_Task to carry out_
Please copy, exactly as they appear below, the lines from the one containing "Seen at (50, 148) is the pallet." through the one containing "thing at (212, 31), step".

------------------------------------------------

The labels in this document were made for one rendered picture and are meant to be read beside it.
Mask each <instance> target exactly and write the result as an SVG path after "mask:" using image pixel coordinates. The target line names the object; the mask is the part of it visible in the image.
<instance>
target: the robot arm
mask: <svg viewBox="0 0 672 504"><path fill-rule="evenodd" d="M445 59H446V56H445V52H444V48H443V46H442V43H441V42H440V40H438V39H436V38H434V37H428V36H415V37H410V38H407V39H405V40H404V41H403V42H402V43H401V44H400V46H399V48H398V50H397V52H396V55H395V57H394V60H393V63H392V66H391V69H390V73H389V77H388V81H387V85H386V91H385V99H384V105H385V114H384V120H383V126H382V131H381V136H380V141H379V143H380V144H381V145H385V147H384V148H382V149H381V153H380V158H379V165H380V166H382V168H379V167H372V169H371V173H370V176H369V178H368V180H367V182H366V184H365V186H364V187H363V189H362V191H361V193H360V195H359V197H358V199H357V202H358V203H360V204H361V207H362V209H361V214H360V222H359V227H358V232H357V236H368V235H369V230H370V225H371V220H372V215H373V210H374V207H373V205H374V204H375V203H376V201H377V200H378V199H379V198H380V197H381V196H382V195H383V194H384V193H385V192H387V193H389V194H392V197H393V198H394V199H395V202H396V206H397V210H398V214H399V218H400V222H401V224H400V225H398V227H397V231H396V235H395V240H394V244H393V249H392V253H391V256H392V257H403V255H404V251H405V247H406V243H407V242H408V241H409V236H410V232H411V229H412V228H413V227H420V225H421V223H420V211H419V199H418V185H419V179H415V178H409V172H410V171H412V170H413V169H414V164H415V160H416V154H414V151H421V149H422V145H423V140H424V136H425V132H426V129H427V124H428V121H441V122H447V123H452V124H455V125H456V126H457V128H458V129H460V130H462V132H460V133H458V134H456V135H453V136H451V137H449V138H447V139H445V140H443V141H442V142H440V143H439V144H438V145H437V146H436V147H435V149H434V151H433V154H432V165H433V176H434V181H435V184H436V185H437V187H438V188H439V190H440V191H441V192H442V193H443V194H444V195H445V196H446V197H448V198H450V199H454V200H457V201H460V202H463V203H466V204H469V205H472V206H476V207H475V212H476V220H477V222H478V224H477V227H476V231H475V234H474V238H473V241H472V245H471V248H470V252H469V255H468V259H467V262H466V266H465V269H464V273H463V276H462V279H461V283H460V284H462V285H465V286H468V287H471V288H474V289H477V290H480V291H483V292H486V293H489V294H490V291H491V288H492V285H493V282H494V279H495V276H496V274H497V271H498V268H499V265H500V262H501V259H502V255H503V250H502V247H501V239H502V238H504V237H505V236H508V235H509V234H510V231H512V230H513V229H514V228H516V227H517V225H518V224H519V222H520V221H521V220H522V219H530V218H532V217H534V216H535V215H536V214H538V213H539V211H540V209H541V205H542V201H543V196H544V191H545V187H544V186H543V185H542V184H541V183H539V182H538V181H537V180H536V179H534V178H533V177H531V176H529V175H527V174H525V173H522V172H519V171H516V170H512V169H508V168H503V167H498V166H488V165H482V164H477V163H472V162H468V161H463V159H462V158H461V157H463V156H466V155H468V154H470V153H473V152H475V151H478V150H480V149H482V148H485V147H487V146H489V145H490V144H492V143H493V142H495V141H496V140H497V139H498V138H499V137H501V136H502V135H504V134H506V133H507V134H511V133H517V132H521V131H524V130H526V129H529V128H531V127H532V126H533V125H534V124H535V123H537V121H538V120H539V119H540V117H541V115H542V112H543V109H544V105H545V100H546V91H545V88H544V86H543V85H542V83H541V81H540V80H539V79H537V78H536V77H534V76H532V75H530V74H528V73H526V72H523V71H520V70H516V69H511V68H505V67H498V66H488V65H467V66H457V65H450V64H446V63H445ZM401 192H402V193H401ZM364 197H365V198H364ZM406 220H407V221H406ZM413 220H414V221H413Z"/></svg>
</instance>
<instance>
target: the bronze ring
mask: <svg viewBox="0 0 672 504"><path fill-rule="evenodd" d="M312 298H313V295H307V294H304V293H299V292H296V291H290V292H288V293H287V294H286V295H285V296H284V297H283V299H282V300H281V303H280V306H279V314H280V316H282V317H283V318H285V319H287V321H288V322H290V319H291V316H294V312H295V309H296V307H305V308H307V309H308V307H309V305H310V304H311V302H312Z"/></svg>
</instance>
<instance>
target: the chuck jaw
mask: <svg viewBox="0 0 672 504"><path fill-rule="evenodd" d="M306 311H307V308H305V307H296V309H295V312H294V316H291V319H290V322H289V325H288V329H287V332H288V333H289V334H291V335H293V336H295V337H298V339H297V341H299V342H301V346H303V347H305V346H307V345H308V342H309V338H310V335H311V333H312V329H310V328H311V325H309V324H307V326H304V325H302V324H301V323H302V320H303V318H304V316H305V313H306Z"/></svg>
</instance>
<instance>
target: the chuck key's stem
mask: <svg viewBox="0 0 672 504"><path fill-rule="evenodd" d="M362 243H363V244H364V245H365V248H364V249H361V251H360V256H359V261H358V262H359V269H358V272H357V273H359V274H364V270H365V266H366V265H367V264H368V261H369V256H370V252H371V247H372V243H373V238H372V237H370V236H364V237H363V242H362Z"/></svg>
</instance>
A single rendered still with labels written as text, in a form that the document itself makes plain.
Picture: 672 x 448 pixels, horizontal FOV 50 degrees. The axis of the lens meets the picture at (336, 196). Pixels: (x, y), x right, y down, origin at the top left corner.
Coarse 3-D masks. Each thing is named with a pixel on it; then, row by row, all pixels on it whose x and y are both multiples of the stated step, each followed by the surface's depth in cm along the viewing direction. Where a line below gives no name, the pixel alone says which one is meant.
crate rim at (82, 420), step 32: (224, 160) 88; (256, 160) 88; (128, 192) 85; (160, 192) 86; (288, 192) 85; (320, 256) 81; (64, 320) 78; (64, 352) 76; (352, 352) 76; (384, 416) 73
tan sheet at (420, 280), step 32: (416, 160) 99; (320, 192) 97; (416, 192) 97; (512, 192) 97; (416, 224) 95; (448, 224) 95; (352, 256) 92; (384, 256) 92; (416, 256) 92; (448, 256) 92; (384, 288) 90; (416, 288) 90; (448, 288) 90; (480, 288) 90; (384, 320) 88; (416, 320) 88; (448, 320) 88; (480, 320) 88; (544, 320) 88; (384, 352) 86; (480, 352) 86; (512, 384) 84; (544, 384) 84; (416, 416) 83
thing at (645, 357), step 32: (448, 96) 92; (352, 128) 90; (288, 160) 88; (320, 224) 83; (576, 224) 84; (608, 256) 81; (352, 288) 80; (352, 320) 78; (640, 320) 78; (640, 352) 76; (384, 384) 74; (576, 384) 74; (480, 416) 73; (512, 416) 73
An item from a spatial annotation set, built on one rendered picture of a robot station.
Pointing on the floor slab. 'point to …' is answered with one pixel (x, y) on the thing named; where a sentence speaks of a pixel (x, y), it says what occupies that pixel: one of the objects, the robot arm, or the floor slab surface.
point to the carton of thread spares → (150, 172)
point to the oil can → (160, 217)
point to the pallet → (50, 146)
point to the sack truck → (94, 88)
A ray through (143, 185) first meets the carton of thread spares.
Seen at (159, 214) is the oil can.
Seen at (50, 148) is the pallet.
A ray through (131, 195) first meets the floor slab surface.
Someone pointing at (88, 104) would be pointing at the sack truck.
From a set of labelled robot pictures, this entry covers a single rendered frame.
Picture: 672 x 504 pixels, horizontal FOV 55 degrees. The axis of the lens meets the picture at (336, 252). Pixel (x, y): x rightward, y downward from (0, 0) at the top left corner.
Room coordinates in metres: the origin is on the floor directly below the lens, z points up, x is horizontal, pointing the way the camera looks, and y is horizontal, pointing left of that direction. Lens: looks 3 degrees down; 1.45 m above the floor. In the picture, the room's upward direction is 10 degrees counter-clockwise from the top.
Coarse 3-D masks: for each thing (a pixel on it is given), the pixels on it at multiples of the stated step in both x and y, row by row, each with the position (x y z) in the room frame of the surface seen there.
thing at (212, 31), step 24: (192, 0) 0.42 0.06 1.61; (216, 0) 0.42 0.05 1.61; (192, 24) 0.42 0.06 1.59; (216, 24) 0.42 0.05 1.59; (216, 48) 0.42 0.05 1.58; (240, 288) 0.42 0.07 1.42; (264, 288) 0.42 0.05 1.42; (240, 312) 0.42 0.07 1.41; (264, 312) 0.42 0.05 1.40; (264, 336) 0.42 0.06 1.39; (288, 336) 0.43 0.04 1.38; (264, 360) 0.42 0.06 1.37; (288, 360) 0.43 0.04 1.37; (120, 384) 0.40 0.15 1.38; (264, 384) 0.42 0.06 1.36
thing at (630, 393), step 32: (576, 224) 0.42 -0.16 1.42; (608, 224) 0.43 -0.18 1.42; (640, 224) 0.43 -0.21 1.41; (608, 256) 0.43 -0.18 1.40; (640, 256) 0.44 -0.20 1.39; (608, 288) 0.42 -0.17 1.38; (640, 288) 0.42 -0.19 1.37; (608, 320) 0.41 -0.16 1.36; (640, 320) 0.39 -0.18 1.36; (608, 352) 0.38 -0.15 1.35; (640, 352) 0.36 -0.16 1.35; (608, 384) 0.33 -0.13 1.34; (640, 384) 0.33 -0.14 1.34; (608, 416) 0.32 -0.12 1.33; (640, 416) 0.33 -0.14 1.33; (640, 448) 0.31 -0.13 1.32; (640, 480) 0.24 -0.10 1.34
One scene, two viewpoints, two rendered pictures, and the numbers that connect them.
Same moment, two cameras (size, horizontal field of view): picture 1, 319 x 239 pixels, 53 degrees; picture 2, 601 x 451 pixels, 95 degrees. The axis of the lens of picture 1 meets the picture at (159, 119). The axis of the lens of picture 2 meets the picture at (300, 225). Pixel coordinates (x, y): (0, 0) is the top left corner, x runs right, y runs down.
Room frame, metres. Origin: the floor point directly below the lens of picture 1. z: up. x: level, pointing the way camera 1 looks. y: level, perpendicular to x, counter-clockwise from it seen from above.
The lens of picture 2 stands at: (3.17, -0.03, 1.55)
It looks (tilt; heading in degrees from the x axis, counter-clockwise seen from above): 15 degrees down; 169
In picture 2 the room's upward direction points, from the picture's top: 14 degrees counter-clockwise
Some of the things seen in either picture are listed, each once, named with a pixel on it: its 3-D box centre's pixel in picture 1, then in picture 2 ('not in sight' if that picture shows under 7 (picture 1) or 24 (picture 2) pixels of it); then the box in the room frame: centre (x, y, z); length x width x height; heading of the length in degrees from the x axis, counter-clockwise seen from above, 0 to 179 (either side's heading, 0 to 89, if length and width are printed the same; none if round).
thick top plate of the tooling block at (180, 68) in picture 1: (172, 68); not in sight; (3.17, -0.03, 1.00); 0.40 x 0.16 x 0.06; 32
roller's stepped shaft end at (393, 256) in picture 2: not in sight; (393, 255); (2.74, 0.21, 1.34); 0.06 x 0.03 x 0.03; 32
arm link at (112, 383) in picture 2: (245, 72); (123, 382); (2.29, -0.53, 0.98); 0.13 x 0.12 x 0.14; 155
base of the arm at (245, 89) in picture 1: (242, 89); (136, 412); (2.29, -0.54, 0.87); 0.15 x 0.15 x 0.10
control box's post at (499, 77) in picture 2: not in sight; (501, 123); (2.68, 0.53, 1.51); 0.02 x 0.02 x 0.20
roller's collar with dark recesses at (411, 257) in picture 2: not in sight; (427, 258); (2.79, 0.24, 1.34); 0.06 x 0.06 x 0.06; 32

------------------------------------------------

_Problem solution_
Seen at (50, 148) is the pallet.
A ray through (131, 195) first meets the floor slab surface.
Someone pointing at (88, 104) would be pointing at the sack truck.
From a set of labelled robot pictures, this entry covers a single rendered frame.
Picture: 672 x 504 pixels, horizontal FOV 55 degrees. The axis of the lens meets the picture at (336, 252). Pixel (x, y): x rightward, y downward from (0, 0) at the top left corner.
Room coordinates in metres: the origin is on the floor directly below the lens, z points up, x is horizontal, pointing the way the camera looks, and y is horizontal, pointing left of that direction. Lens: looks 3 degrees down; 1.45 m above the floor. In the picture, the room's upward direction is 10 degrees counter-clockwise from the top.
Coarse 3-D masks: for each thing (a pixel on it is given), the pixels on it at multiples of the stated step in both x and y, row by row, each with the position (x y z) in the room frame of the surface seen there.
thing at (212, 31), step 24: (192, 0) 0.42 0.06 1.61; (216, 0) 0.42 0.05 1.61; (192, 24) 0.42 0.06 1.59; (216, 24) 0.42 0.05 1.59; (216, 48) 0.42 0.05 1.58; (240, 288) 0.42 0.07 1.42; (264, 288) 0.42 0.05 1.42; (240, 312) 0.42 0.07 1.41; (264, 312) 0.42 0.05 1.40; (264, 336) 0.42 0.06 1.39; (288, 336) 0.43 0.04 1.38; (264, 360) 0.42 0.06 1.37; (288, 360) 0.43 0.04 1.37; (120, 384) 0.40 0.15 1.38; (264, 384) 0.42 0.06 1.36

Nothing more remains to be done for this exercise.